**WHAT TO PRODUCE**
What is the number of lines in the listing below that contain the string "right"? Give that number only.

**COLLECTED DATA**
%%

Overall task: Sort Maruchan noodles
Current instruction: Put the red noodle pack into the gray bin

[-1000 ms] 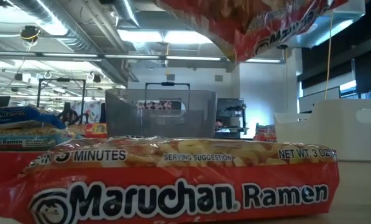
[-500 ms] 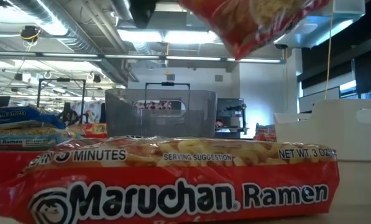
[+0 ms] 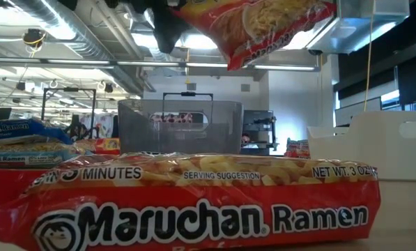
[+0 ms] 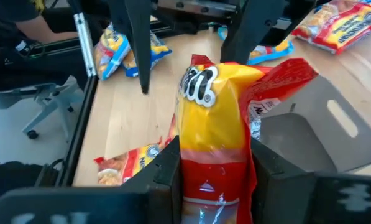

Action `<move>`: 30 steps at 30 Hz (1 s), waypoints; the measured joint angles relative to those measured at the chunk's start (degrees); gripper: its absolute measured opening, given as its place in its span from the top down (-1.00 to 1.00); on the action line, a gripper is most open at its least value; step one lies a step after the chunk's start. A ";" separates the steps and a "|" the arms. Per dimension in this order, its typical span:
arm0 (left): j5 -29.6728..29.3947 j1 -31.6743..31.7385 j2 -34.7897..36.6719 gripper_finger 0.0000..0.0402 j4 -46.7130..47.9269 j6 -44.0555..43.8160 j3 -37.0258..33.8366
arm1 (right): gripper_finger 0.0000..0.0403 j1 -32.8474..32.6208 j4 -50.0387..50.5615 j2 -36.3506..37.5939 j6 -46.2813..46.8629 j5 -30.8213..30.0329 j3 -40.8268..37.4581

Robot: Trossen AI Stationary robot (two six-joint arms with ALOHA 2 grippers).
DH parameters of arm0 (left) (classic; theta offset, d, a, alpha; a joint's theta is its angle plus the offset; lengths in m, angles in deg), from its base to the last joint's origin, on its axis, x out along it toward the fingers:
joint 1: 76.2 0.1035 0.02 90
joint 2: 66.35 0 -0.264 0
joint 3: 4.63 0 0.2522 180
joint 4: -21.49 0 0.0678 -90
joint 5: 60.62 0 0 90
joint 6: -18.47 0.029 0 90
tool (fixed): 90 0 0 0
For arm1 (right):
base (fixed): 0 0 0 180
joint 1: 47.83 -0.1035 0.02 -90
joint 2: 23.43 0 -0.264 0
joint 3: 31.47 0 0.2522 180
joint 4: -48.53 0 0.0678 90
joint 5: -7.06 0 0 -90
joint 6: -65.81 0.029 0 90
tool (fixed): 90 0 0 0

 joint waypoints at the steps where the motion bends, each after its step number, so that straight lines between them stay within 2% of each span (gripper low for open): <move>1: -0.30 0.53 0.00 -0.31 0.84 1.03 0.00 | 0.55 0.03 -0.16 0.00 -0.41 -0.12 -0.01; 5: -1.42 2.47 -0.09 -0.31 2.97 1.85 0.00 | 0.55 -0.08 -0.18 -0.02 -1.38 -0.94 -0.01; 12: 4.92 3.76 -0.09 -0.31 2.20 0.95 0.00 | 0.55 0.21 -0.71 0.00 -1.98 -1.87 -0.01; 15: 5.62 3.71 -0.09 -0.27 2.18 0.09 0.00 | 0.55 1.00 -1.48 -0.36 -2.28 -2.47 -0.01; 18: 5.36 3.51 -0.09 -0.14 2.27 0.07 0.00 | 0.55 1.51 -3.77 -1.40 -3.53 -2.17 -0.01; 25: 6.09 3.45 0.00 0.34 5.24 0.18 0.00 | 0.51 1.90 -6.39 -2.82 -4.89 -1.66 -0.08; 30: 7.52 3.81 0.15 0.46 5.75 1.00 0.02 | 0.31 1.89 -6.72 -2.67 -5.05 -1.45 -0.08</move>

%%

**REPLY**
2